GOAL OF THE EXERCISE: All of the data is to be repeated verbatim.

DATASET EXTRACT:
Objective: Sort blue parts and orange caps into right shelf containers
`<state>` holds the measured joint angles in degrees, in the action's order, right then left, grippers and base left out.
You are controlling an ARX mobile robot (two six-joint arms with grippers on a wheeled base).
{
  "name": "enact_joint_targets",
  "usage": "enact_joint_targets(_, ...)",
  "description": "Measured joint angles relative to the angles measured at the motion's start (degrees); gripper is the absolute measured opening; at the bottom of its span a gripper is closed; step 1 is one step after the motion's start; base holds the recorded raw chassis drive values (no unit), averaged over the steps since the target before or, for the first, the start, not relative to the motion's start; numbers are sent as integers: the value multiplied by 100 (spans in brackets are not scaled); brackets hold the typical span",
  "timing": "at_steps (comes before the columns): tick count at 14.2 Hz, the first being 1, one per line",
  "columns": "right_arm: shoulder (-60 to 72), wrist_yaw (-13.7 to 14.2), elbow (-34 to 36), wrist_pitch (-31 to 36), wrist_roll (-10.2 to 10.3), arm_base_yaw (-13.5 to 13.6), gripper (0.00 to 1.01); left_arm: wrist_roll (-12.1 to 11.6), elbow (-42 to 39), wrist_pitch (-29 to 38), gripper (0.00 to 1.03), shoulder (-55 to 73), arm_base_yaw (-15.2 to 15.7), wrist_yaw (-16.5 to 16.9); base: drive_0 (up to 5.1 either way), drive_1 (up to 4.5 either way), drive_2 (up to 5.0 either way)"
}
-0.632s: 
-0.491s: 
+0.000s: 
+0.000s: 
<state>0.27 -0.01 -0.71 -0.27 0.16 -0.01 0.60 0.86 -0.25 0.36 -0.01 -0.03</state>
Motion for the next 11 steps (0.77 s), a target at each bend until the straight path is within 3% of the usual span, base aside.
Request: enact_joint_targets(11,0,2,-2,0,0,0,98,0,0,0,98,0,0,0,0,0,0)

SOLUTION FOR THIS EXERCISE:
Objective: Sort blue parts and orange caps into right shelf containers
`<state>` holds the measured joint angles in degrees, in the action's order, right then left, grippers and base left out.
You are controlling an ARX mobile robot (two six-joint arms with grippers on a wheeled base).
{
  "name": "enact_joint_targets",
  "usage": "enact_joint_targets(_, ...)",
  "description": "Measured joint angles relative to the angles measured at the motion's start (degrees); gripper is the absolute measured opening; at the bottom of its span a gripper is closed; step 1 is one step after the motion's start; base holds the recorded raw chassis drive values (no unit), averaged over the steps since the target before or, for the first, the start, not relative to the motion's start; numbers are sent as integers: the value multiplied by 100 (spans in brackets are not scaled); brackets hold the typical span",
  "timing": "at_steps (comes before the columns): tick count at 14.2 Hz, the first being 1, one per line",
  "columns": "right_arm: shoulder (-60 to 72), wrist_yaw (-13.7 to 14.2), elbow (-34 to 36), wrist_pitch (-31 to 36), wrist_roll (-10.2 to 10.3), arm_base_yaw (-13.5 to 13.6), gripper (0.00 to 1.01); left_arm: wrist_roll (-12.1 to 11.6), elbow (-42 to 39), wrist_pitch (-29 to 38), gripper (0.00 to 1.03), shoulder (-55 to 73), arm_base_yaw (-15.2 to 15.7), wrist_yaw (-16.5 to 16.9); base: drive_0 (up to 5.1 either way), drive_1 (up to 4.5 either way), drive_2 (up to 5.0 either way)"
}
-0.632s: 
-0.491s: 
+0.000s: 
+0.000s: 
<state>0.27 -0.01 -0.71 -0.27 0.16 -0.01 0.60 0.86 -0.25 0.36 -0.01 -0.03</state>
Motion for the next 11 steps (0.77 s), a target at each bend until the straight path is within 3% of the usual span, base aside.
Request: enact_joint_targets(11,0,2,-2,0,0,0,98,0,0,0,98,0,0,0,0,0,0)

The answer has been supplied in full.